## WHAT IS REQUIRED:
Lines from the beginning of the material below through the line that has "(285, 246) to (458, 362): 1.06" are to be reproduced exactly, but pictures are not.

## DATA TO PROCESS:
----

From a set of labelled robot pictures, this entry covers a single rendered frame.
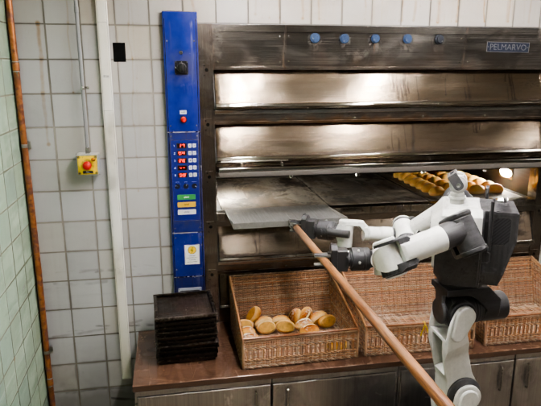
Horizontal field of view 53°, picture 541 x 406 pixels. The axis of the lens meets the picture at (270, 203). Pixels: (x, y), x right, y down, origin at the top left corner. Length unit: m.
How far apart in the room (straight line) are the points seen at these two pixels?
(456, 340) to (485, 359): 0.67
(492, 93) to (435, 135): 0.37
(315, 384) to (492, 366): 0.88
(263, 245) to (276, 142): 0.54
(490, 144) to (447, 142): 0.25
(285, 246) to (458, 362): 1.06
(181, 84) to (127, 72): 0.25
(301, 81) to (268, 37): 0.27
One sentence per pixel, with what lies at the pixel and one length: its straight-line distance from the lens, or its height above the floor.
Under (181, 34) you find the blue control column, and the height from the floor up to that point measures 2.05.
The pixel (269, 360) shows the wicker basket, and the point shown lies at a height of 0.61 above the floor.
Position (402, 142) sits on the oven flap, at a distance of 2.97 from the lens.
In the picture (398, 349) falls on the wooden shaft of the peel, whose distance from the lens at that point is 1.48.
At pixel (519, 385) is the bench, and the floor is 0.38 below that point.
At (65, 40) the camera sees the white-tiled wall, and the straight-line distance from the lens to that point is 2.74.
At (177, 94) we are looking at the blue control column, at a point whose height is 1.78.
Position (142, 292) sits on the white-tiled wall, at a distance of 2.93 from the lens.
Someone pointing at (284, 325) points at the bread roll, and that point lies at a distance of 2.84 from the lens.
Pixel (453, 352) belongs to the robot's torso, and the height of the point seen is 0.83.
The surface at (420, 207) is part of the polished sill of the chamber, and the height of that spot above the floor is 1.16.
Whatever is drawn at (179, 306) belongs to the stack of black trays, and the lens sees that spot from 2.68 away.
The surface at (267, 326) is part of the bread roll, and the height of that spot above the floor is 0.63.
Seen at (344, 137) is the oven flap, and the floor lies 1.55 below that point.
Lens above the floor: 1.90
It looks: 14 degrees down
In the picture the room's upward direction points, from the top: straight up
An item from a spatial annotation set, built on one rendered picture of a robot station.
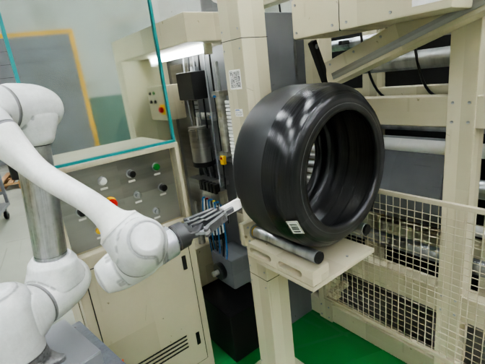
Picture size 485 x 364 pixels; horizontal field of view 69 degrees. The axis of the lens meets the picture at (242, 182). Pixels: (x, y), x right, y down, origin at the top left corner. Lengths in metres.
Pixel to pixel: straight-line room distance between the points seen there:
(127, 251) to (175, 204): 1.00
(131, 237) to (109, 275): 0.20
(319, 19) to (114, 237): 1.09
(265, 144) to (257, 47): 0.48
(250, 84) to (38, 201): 0.84
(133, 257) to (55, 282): 0.60
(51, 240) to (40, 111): 0.40
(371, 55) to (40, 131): 1.17
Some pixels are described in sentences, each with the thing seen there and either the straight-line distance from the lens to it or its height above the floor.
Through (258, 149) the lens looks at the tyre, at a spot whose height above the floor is 1.30.
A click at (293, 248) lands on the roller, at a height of 0.91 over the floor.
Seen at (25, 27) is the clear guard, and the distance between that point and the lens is 1.50.
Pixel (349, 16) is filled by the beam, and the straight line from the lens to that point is 1.40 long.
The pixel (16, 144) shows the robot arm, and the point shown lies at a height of 1.43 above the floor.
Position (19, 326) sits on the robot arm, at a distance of 1.24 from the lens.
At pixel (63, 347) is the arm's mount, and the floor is 0.75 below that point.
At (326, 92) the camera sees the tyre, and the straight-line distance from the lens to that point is 1.18.
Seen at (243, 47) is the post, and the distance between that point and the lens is 1.41.
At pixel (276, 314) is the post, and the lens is 1.80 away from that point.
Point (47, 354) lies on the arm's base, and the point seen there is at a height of 0.79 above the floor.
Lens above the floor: 1.53
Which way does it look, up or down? 17 degrees down
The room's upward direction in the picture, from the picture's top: 7 degrees counter-clockwise
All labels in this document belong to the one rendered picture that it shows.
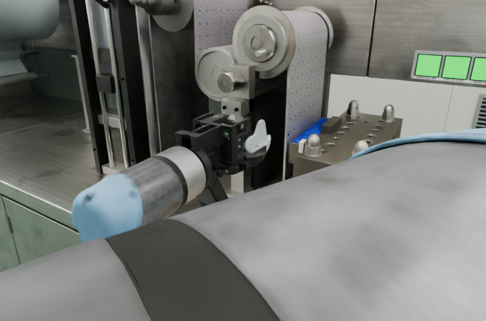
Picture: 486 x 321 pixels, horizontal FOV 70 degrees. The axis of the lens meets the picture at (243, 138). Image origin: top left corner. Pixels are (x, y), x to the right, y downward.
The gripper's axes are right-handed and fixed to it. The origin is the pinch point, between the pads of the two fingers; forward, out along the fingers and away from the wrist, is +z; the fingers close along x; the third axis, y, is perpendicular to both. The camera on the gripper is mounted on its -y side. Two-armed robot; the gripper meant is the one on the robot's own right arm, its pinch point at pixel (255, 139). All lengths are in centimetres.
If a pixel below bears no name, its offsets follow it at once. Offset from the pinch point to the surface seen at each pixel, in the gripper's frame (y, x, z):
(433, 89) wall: -41, -20, 279
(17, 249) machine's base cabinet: -46, 74, -13
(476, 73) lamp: 9, -34, 45
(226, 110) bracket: 2.7, 10.6, 6.5
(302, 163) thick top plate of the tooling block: -7.2, -6.0, 9.5
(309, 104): 0.7, -0.3, 27.2
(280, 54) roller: 14.2, 1.2, 12.5
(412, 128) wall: -78, -10, 279

----

## SOLUTION FOR THIS TASK:
From a set of labelled robot pictures, this entry covers a single rendered frame.
Horizontal field of view 53°, picture 541 x 406 pixels. The axis of the lens meets the picture at (270, 203). Pixels: (x, y), x right, y down, origin at the top left corner. Length unit: m.
How far apart in the room (straight line) are the points seen at these two pixels?
(456, 340) to (485, 359): 0.67
(492, 93) to (435, 135): 0.37
(315, 384) to (492, 366): 0.88
(263, 245) to (276, 142): 0.54
(490, 144) to (447, 142): 0.25
(285, 246) to (458, 362): 1.06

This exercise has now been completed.